▶ _To do_: The answer is the line containing "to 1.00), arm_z" plus every line after it to the end of the material, retyped exactly and without the pictures.

▶ _Exercise data_:

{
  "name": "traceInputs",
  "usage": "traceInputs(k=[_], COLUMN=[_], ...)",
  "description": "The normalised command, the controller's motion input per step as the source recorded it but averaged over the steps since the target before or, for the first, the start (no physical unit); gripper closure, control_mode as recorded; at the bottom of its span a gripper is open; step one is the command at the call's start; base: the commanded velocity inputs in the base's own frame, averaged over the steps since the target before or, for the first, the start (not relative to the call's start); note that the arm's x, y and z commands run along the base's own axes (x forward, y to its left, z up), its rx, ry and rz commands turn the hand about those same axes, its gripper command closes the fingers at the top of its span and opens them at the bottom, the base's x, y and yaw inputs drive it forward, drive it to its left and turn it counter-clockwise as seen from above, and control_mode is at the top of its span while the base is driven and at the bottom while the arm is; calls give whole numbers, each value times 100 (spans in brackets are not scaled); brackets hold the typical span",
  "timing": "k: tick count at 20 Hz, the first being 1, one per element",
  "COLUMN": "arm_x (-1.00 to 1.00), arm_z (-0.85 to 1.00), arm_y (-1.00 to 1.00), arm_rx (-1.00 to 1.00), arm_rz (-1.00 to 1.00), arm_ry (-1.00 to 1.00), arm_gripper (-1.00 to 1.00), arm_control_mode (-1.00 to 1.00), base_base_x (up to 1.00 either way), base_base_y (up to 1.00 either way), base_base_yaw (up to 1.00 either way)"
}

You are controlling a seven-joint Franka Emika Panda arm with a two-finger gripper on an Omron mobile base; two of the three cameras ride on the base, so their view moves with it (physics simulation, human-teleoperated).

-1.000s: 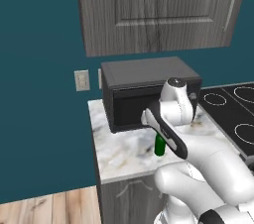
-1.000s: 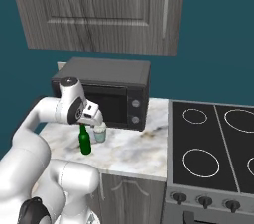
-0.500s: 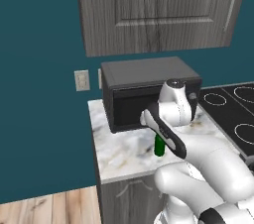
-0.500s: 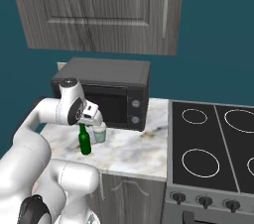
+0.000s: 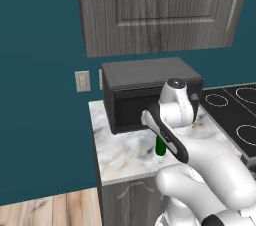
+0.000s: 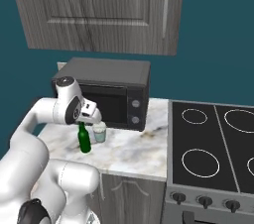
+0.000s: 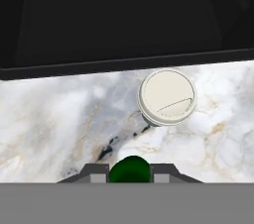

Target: Move the drinks to the dining counter.

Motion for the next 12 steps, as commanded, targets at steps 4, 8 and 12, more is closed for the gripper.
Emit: traceInputs(k=[4, 8, 12], arm_x=[-35, -32, -26], arm_z=[13, 6, 30], arm_y=[0, 0, 0], arm_rx=[-6, -3, 0], arm_rz=[0, 0, 0], arm_ry=[-22, -18, -8], arm_gripper=[100, 100, 100], arm_control_mode=[-100, -100, -100], base_base_x=[0, 0, 0], base_base_y=[0, 0, 0], base_base_yaw=[0, 0, 0])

▶ _Task result_:
  "COLUMN": "arm_x (-1.00 to 1.00), arm_z (-0.85 to 1.00), arm_y (-1.00 to 1.00), arm_rx (-1.00 to 1.00), arm_rz (-1.00 to 1.00), arm_ry (-1.00 to 1.00), arm_gripper (-1.00 to 1.00), arm_control_mode (-1.00 to 1.00), base_base_x (up to 1.00 either way), base_base_y (up to 1.00 either way), base_base_yaw (up to 1.00 either way)"
}

You are controlling a seven-joint Franka Emika Panda arm with a two-finger gripper on an Omron mobile base; two of the three cameras ride on the base, so their view moves with it (physics simulation, human-teleoperated).

-1.000s: 
-1.000s: 
-0.500s: 
-0.500s: 
+0.000s: 
+0.000s: 
+0.000s: 

Target: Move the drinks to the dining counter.

Motion for the next 12 steps, as commanded, targets at steps 4, 8 and 12, more is closed for the gripper.
Emit: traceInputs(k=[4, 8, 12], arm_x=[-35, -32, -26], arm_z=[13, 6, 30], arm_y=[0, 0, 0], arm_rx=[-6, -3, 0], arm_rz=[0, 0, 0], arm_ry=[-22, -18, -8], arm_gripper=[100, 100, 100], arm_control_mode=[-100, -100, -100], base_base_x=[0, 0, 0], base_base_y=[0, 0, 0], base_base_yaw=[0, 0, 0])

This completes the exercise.